ASSIGNED TASK. Starting at the line that holds "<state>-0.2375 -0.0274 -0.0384" and stopping at the line that holds "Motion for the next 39", restate the records below word for word, with both of those lines included.

(Collected data)
____________________
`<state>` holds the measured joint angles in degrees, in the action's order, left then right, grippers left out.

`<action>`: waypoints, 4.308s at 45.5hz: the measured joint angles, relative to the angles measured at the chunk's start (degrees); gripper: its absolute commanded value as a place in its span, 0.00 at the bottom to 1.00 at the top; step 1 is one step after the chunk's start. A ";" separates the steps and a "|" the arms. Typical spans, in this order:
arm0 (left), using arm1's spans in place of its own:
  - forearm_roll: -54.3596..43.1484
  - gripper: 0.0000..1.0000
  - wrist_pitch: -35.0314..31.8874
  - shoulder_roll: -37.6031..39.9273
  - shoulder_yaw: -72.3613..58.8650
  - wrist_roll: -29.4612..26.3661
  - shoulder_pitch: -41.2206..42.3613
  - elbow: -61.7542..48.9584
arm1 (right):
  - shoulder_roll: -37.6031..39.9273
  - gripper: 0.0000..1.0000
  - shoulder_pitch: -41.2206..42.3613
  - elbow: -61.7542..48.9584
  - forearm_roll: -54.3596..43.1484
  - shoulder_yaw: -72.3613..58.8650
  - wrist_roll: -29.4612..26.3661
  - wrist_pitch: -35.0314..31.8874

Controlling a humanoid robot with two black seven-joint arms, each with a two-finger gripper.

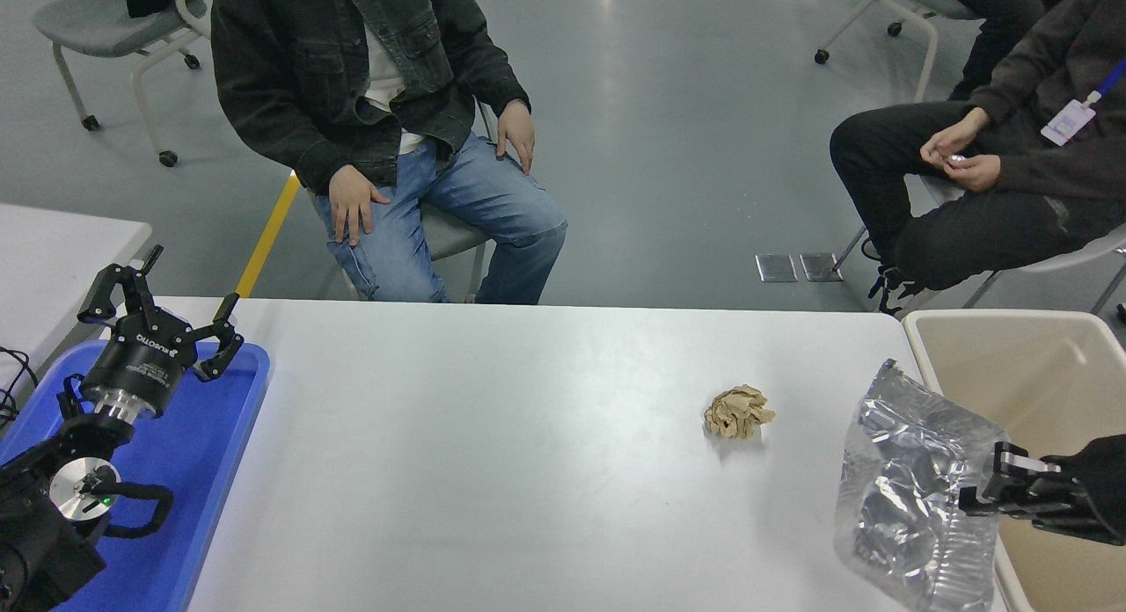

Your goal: Clean the table surface

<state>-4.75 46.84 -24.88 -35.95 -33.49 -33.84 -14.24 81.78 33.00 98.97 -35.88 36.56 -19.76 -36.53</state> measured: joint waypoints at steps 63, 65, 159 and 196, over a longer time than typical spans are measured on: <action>0.00 1.00 0.03 0.01 0.00 0.00 0.00 0.00 | -18.26 0.00 6.32 -42.50 -13.21 3.01 4.55 -1.66; 0.00 1.00 0.03 0.00 0.00 0.00 0.00 0.00 | -19.21 0.00 6.39 -44.09 -13.99 2.96 5.01 -1.16; 0.00 1.00 0.02 0.00 0.00 0.00 0.00 0.00 | -58.74 0.00 4.77 -99.25 -0.64 -33.11 14.86 47.16; 0.00 1.00 0.02 0.00 0.00 -0.04 0.00 0.00 | -59.60 0.98 4.81 -99.71 2.12 -35.18 14.83 51.87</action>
<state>-4.75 46.87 -24.87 -35.95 -33.52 -33.84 -14.24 22.18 37.81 -0.74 -33.76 1.39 -4.93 15.34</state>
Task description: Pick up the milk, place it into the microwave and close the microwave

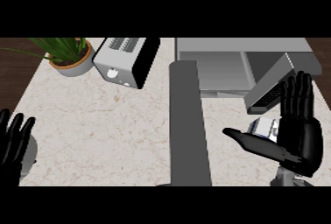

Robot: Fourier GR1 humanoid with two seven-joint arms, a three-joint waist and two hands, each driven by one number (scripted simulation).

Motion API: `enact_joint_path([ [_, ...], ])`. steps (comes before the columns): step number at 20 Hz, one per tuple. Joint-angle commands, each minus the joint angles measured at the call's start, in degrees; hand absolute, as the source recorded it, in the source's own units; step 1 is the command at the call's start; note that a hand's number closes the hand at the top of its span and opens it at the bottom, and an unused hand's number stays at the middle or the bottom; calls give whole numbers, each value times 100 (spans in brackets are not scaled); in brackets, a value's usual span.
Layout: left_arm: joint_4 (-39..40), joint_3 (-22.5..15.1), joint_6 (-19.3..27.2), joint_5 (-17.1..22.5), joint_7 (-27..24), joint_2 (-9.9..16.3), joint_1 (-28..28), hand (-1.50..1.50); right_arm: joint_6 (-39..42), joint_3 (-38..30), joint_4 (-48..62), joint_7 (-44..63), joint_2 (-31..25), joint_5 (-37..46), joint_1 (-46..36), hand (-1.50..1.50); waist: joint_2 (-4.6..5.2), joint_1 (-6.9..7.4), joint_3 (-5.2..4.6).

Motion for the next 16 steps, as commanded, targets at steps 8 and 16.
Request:
enact_joint_path([
  [8,235,356,-743,327,-654,41,664,-150,251,-885,1719,-1298,-107,-660,45,-150,8,27,1],
  [16,83,-10,-604,-303,-830,-304,819,-150,332,-1112,2047,-1872,-127,-801,470,-150,0,-4,1],
])
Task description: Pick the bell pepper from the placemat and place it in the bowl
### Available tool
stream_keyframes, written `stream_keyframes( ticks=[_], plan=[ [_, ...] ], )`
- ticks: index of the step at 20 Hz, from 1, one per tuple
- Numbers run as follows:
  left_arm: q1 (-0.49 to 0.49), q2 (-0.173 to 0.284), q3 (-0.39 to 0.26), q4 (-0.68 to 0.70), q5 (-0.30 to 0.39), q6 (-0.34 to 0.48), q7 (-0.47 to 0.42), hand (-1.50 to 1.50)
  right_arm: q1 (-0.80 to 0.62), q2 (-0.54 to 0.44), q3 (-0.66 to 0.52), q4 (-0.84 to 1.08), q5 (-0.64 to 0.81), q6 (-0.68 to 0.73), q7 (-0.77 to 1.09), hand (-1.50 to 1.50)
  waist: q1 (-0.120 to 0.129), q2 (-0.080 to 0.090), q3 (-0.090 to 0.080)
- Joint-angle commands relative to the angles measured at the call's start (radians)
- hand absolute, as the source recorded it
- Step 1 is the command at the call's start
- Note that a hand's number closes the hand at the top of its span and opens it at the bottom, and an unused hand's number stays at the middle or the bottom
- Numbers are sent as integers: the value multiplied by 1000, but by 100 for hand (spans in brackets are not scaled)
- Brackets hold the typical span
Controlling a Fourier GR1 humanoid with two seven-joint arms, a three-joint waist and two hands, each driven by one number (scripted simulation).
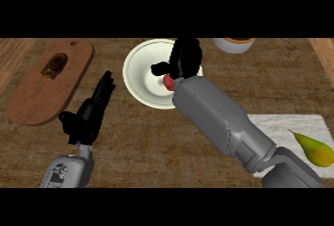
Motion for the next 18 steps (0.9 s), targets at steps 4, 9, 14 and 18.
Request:
stream_keyframes(
  ticks=[4,9,14,18],
  plan=[
    [7,5,17,32,5,-6,-27,0,7,3,-32,-64,-25,-205,-38,-150,-25,-7,0],
    [94,8,15,-38,5,2,-29,0,53,3,-75,-176,-66,-212,-27,-150,-38,-14,0],
    [71,29,41,-13,5,-2,-13,0,234,-4,-92,-426,-39,-185,-64,-150,-74,-22,0],
    [132,-39,-30,-92,-38,54,6,0,402,-14,-51,-607,-10,-173,-86,-150,-73,-23,0]
  ],
)
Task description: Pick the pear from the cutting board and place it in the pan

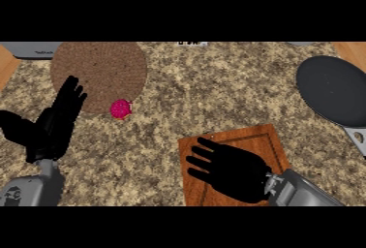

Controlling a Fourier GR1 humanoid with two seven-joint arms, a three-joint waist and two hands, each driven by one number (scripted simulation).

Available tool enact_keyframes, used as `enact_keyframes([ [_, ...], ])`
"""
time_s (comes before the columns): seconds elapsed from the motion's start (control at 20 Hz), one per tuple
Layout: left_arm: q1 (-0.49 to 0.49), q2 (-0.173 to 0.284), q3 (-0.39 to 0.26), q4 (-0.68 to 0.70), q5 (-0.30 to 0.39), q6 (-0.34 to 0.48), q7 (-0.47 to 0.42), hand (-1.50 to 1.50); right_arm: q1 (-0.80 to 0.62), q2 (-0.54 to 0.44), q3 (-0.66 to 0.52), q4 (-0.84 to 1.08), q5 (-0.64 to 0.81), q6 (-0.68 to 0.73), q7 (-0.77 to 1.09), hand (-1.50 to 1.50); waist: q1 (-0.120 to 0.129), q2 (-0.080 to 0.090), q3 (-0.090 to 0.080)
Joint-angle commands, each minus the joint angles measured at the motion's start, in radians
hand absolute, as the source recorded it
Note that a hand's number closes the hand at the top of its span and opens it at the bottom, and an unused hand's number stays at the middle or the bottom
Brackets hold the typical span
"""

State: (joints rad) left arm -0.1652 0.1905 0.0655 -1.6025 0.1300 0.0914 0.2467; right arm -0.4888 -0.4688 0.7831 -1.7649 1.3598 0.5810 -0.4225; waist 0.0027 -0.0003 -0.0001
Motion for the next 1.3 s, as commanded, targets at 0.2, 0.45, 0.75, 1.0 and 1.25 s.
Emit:
enact_keyframes([
  [0.2,-0.031,-0.006,0.025,0.09,-0.011,-0.023,-0.052,0.0,-0.022,0.121,-0.011,0.244,0.13,-0.11,-0.064,-1.5,0.001,0.002,0.0],
  [0.45,0.013,-0.025,-0.004,-0.013,-0.036,-0.002,-0.001,0.0,0.029,0.165,-0.041,0.301,0.176,-0.169,-0.093,-1.5,0.001,0.0,0.0],
  [0.75,0.057,0.01,0.045,-0.053,0.026,-0.076,0.01,0.0,0.031,0.207,-0.081,0.297,0.213,-0.115,-0.15,-1.5,0.002,-0.001,0.0],
  [1.0,-0.008,-0.034,0.02,0.025,-0.018,-0.032,-0.011,0.0,0.025,0.255,-0.078,0.51,0.262,-0.253,-0.182,1.5,0.004,0.002,0.0],
  [1.25,-0.03,-0.018,0.037,-0.017,-0.016,-0.018,0.045,0.0,0.088,0.257,-0.055,0.464,0.282,-0.328,-0.222,1.5,0.0,0.001,0.0],
])
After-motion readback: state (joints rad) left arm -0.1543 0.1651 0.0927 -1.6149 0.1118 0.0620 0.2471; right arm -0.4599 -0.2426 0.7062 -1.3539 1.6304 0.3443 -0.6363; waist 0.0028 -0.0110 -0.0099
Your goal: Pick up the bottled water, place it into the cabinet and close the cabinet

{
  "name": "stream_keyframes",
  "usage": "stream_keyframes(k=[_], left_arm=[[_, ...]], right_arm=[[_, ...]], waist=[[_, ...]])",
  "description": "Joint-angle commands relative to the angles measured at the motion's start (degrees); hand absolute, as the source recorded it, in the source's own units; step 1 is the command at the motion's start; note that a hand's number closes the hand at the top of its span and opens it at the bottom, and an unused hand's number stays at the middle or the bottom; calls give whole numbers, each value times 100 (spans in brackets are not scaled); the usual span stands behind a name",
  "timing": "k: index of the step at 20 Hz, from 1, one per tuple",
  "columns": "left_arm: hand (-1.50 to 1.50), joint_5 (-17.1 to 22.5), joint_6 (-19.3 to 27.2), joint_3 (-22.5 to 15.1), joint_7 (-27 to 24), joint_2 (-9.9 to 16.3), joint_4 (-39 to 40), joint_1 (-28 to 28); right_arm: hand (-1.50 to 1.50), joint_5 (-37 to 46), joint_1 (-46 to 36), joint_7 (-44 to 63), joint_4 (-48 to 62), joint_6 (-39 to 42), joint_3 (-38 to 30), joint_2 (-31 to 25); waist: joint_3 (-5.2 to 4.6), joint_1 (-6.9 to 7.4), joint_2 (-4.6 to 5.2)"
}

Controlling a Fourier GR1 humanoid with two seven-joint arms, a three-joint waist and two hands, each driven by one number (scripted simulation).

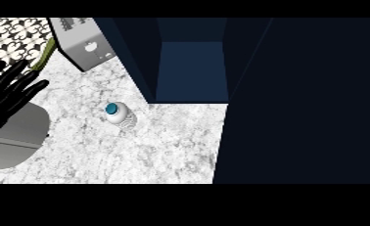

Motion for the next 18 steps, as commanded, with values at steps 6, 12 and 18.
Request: stream_keyframes(k=[6,12,18], left_arm=[[-150,-1111,-323,-107,-16,-400,41,36],[-150,-1840,-424,-184,-323,-707,997,-579],[-150,-2760,-610,-191,-922,-991,2074,-851]], right_arm=[[-150,698,209,397,-422,-283,785,86],[-150,310,93,381,-615,-219,390,-201],[-150,1057,170,576,-687,-593,1285,-162]], waist=[[0,-13,-4],[1,-53,8],[-4,-96,2]])
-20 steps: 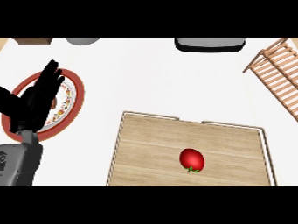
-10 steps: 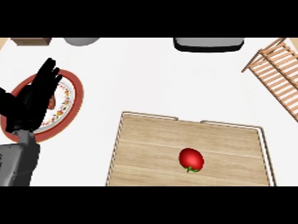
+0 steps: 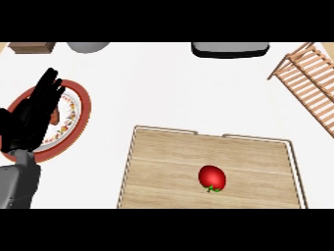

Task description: Pick the lemon from the tray and place it in the tiered shelf

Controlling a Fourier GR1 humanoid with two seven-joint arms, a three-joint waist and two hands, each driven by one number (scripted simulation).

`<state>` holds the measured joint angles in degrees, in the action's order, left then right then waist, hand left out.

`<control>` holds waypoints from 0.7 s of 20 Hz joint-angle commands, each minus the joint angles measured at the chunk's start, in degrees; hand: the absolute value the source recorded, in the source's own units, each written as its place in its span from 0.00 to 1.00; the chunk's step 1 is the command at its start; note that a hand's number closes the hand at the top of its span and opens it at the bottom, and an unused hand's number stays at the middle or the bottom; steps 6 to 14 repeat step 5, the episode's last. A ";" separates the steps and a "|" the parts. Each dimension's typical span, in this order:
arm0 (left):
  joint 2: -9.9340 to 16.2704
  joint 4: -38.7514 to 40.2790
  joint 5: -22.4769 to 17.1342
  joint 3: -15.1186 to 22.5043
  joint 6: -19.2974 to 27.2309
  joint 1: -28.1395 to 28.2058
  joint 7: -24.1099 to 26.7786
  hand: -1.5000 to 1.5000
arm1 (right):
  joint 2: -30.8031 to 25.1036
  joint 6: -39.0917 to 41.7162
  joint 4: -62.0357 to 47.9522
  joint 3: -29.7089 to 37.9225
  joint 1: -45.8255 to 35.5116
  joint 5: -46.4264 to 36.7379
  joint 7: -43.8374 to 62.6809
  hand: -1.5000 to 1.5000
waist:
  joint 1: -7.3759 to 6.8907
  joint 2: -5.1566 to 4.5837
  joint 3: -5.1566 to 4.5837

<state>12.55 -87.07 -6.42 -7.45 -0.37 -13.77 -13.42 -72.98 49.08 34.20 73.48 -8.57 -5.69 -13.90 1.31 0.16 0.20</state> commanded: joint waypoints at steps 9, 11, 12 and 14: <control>0.54 0.71 -0.67 -0.71 -0.74 -0.79 -0.43 0.50 | -1.45 6.16 0.20 -0.66 8.44 0.55 -15.56 0.00 | 0.01 -0.04 0.01; 0.54 0.71 -0.67 -0.71 -0.74 -0.79 -0.43 0.50 | -1.45 6.16 0.20 -0.66 8.44 0.55 -15.56 0.00 | 0.01 -0.04 0.01; 0.54 0.71 -0.67 -0.71 -0.74 -0.79 -0.43 0.50 | -1.45 6.16 0.20 -0.66 8.44 0.55 -15.56 0.00 | 0.01 -0.04 0.01; 0.54 0.71 -0.67 -0.71 -0.74 -0.79 -0.43 0.50 | -1.45 6.16 0.20 -0.66 8.44 0.55 -15.56 0.00 | 0.01 -0.04 0.01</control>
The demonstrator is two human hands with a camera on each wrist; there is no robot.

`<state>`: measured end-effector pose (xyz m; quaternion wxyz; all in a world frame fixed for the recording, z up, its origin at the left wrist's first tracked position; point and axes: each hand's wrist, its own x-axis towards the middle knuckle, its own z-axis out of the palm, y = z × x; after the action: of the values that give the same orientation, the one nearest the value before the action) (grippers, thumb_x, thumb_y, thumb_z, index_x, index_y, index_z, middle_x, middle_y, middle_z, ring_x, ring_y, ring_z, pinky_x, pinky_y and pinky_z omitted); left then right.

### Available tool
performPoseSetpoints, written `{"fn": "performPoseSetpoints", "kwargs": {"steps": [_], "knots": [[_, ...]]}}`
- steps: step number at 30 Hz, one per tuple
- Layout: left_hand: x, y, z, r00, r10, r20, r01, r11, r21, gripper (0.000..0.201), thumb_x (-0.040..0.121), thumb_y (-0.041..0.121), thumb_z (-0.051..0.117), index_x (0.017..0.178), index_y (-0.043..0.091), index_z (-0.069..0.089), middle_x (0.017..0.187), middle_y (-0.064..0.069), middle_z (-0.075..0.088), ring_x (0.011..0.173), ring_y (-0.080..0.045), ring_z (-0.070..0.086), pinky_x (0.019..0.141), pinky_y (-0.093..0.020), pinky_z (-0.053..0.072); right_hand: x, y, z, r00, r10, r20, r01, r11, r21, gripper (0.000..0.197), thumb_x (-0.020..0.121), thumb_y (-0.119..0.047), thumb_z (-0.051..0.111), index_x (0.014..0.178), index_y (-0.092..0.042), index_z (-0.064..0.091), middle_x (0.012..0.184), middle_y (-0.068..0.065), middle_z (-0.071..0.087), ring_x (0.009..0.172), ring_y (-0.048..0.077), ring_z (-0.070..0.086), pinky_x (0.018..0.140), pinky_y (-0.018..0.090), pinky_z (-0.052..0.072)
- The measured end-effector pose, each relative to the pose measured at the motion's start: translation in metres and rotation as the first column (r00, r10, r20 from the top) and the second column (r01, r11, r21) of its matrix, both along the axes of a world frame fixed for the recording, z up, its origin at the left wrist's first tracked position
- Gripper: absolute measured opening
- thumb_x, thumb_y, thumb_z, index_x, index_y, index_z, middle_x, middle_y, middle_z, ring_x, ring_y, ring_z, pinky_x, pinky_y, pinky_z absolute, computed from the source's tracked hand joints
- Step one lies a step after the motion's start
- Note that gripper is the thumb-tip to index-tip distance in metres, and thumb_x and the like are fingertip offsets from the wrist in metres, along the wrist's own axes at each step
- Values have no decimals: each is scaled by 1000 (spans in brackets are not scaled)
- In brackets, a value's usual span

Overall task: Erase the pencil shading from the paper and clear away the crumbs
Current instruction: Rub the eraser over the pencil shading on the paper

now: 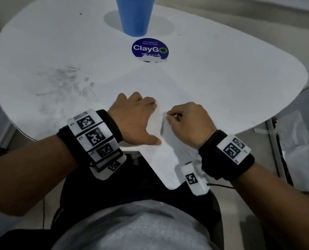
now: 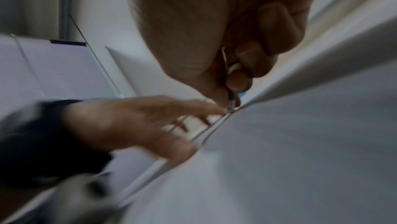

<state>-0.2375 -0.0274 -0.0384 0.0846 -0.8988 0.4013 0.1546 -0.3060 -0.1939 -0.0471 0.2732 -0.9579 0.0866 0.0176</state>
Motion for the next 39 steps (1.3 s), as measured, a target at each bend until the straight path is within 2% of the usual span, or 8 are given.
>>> {"fn": "performPoseSetpoints", "kwargs": {"steps": [3, 9, 13, 18, 22, 27, 31, 39], "knots": [[-1, 1, -2, 1000, -1, 5, 1, 1000, -12, 101, 78, 88, 43, 156, 26, 24, 165, 10, 16, 142, -23, 27, 108, -47, 32, -7, 9, 3, 986, 147, -79, -142, 988, 65, 16, 92, -32, 62, 91, -28, 78, 81, -17, 72, 69, 2, 61, 73, 30, 54], [2, 2, -4, 1000, 6, -14, -6, 1000, -15, 103, 78, 88, 42, 158, 28, 17, 166, 10, 10, 145, -23, 21, 111, -46, 28, 7, -20, 4, 996, -83, 30, 84, 996, -34, 17, 91, -27, 61, 91, -24, 77, 81, -8, 73, 80, 18, 66, 78, 38, 56], [1, 1, -5, 1000, 9, -13, -9, 1000, -21, 104, 75, 89, 37, 158, 29, 18, 166, 10, 10, 144, -22, 21, 110, -46, 29, -7, 8, 4, 987, 133, -96, -127, 990, 64, 15, 93, -28, 62, 91, -27, 77, 55, -26, 58, 58, -2, 56, 62, 24, 48], [1, 1, -6, 1000, 18, -23, -18, 1000, -11, 103, 78, 88, 41, 159, 29, 15, 166, 10, 8, 146, -22, 18, 112, -45, 26, 7, -14, 4, 997, -67, 26, 69, 996, -63, 17, 92, -26, 59, 93, -26, 76, 85, -8, 74, 82, 20, 67, 78, 37, 55], [0, 1, -6, 1000, 14, -18, -14, 1000, -19, 103, 77, 88, 41, 158, 29, 17, 166, 10, 9, 145, -22, 20, 111, -46, 28, -7, 8, 7, 989, 127, -70, -126, 992, 12, 17, 93, -27, 61, 95, -26, 77, 72, -18, 66, 72, 8, 62, 72, 28, 53], [1, 2, -7, 1000, 14, -26, -15, 1000, -18, 104, 79, 88, 41, 159, 28, 15, 166, 9, 8, 146, -23, 18, 113, -46, 26, 8, -25, 7, 995, -97, -9, 96, 992, -76, 18, 93, -29, 58, 94, -26, 76, 89, -6, 74, 85, 20, 67, 79, 35, 55], [0, 1, -7, 999, 20, -30, -21, 999, -31, 103, 78, 87, 43, 158, 28, 18, 166, 9, 10, 144, -23, 20, 112, -46, 27, -8, 0, 6, 994, 93, -52, -95, 995, -26, 17, 94, -29, 60, 95, -24, 76, 85, -7, 74, 78, 16, 66, 73, 32, 53], [0, -1, -8, 999, 26, -24, -26, 1000, -11, 104, 78, 88, 40, 159, 27, 15, 166, 8, 9, 144, -25, 19, 112, -46, 27, 3, -12, 3, 1000, 12, -12, -13, 994, -107, 19, 93, -27, 57, 90, -23, 75, 76, -9, 71, 74, 19, 65, 71, 33, 53]]}}
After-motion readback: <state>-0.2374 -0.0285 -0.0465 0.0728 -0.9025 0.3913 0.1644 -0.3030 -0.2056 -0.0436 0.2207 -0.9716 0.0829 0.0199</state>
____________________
RESULT OF THIS EXERCISE.
<state>-0.2375 -0.0274 -0.0384 0.0846 -0.8988 0.4013 0.1546 -0.3060 -0.1939 -0.0471 0.2732 -0.9579 0.0866 0.0176</state>
Motion for the next 39 steps (1.3 s), as measured, a target at each bend until the straight path is within 2% of the usual span, or 8 are given.

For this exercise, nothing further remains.